Task requirements — What is needed is an exact copy of the lines in the entries below from the one holding "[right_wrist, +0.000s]" through the one holding "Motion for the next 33", pictures excluded.

---------- Supplied material

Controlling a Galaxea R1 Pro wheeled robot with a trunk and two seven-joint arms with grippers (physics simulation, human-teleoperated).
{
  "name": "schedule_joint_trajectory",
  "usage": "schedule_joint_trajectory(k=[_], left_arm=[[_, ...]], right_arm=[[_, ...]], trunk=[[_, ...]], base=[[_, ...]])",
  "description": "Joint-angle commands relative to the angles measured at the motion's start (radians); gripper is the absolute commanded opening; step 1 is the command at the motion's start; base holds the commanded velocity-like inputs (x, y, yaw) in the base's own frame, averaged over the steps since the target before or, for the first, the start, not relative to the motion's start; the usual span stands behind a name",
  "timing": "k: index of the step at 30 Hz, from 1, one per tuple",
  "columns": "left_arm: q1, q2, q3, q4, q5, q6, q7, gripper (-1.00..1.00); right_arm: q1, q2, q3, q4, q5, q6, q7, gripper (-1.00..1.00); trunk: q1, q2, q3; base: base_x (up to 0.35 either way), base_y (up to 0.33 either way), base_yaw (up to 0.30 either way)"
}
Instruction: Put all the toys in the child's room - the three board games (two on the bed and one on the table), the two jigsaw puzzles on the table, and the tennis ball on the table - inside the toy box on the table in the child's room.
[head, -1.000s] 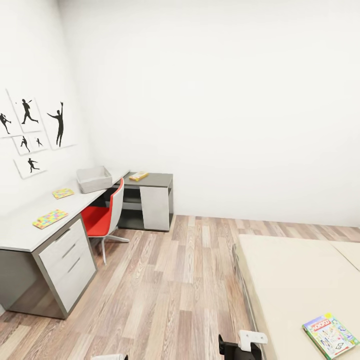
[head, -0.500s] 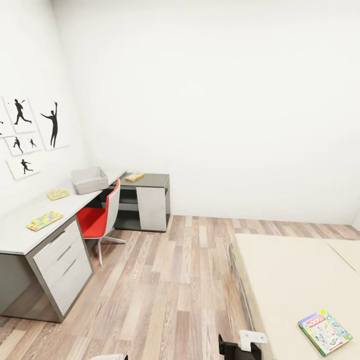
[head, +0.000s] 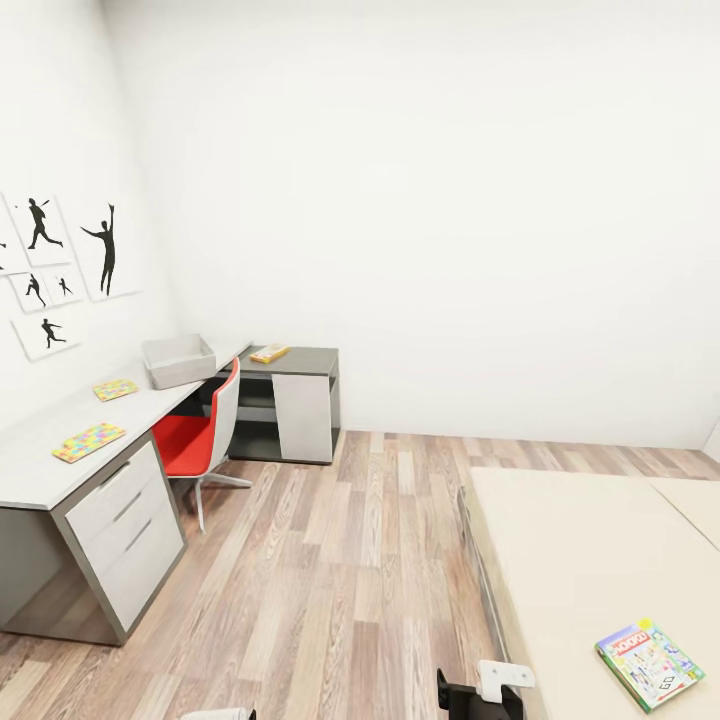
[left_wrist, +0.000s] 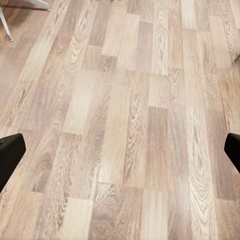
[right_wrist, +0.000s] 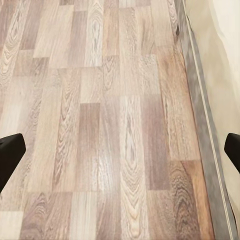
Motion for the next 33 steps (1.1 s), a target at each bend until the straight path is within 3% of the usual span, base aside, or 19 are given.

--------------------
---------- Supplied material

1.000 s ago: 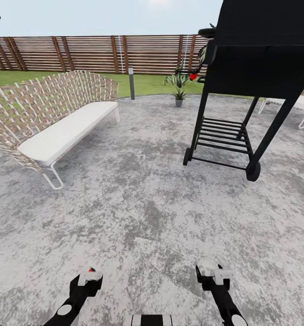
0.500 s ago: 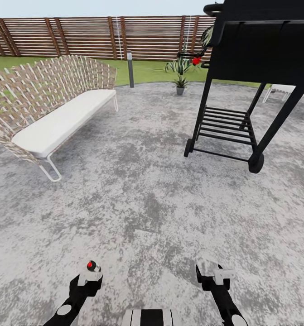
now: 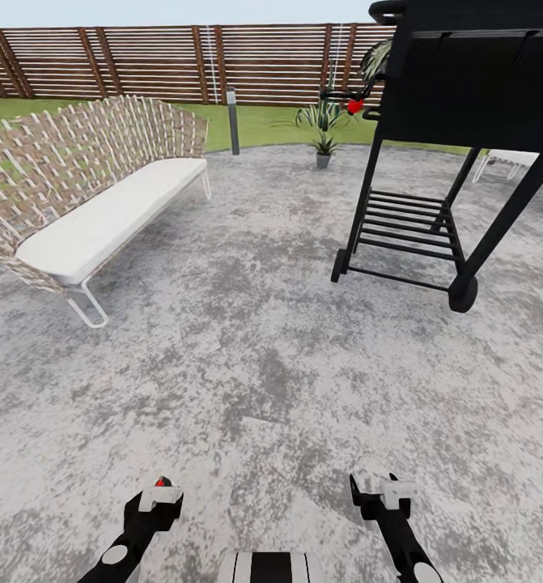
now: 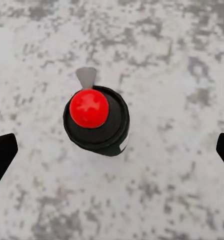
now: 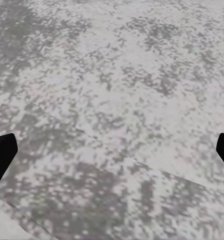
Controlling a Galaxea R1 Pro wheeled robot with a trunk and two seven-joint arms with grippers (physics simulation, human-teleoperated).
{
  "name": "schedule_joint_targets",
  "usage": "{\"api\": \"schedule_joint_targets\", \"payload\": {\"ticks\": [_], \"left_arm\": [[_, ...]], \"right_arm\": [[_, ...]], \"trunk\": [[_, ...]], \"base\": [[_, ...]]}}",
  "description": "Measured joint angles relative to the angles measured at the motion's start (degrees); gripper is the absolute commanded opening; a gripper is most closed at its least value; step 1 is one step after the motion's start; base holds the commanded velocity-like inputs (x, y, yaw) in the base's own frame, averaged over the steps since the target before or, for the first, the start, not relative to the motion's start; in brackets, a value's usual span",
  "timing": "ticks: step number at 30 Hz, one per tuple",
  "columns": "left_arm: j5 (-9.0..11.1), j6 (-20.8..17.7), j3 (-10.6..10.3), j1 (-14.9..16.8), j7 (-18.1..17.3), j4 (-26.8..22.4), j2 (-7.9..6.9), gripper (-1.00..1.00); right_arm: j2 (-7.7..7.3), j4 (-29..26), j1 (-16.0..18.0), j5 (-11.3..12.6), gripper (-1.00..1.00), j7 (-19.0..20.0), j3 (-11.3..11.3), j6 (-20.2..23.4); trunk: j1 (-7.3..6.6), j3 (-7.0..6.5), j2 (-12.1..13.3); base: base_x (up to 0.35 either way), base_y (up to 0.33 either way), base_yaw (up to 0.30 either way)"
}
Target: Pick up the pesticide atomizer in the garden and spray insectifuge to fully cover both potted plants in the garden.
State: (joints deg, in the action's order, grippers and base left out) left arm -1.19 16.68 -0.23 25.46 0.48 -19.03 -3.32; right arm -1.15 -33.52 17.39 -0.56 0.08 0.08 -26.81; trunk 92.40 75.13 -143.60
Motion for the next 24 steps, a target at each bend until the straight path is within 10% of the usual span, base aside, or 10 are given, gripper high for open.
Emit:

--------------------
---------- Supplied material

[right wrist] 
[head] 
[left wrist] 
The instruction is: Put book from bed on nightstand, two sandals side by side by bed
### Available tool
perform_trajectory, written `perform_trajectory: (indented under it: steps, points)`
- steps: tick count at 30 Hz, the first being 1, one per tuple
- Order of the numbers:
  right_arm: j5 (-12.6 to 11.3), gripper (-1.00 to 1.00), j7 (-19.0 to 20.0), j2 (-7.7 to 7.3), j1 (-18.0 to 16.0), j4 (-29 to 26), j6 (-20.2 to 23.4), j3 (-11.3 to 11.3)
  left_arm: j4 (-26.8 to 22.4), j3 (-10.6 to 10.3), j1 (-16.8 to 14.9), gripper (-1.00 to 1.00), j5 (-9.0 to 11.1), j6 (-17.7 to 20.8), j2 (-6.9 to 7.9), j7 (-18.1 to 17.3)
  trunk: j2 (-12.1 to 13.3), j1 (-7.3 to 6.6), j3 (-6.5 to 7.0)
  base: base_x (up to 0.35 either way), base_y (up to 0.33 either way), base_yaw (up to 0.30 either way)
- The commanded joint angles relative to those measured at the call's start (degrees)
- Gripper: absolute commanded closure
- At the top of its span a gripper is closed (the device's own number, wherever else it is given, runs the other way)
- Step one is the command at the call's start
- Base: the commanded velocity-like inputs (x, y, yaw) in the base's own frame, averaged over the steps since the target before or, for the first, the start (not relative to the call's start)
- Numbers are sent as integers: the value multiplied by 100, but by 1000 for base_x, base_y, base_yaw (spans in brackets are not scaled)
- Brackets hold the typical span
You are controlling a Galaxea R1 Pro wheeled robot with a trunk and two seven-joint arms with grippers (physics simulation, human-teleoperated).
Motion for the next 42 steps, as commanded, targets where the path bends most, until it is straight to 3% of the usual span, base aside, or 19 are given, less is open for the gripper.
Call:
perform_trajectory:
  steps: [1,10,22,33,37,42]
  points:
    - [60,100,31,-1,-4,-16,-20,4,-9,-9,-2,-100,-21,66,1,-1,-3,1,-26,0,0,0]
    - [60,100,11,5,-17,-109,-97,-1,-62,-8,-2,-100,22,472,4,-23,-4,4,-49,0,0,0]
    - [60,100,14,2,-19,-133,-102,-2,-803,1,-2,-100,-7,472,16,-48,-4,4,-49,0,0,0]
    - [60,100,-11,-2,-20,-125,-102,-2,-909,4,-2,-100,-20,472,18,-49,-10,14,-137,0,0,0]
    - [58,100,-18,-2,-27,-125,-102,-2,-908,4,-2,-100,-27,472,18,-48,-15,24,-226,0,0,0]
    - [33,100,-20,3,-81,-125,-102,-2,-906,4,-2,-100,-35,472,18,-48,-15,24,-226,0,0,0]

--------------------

Written response —
[right_wrist, +0.000s] 
Motion for the next 33 steps (1.1 s), a target at each bend until the straight path is within 3% of the usual span, base aside, or 19 are given.

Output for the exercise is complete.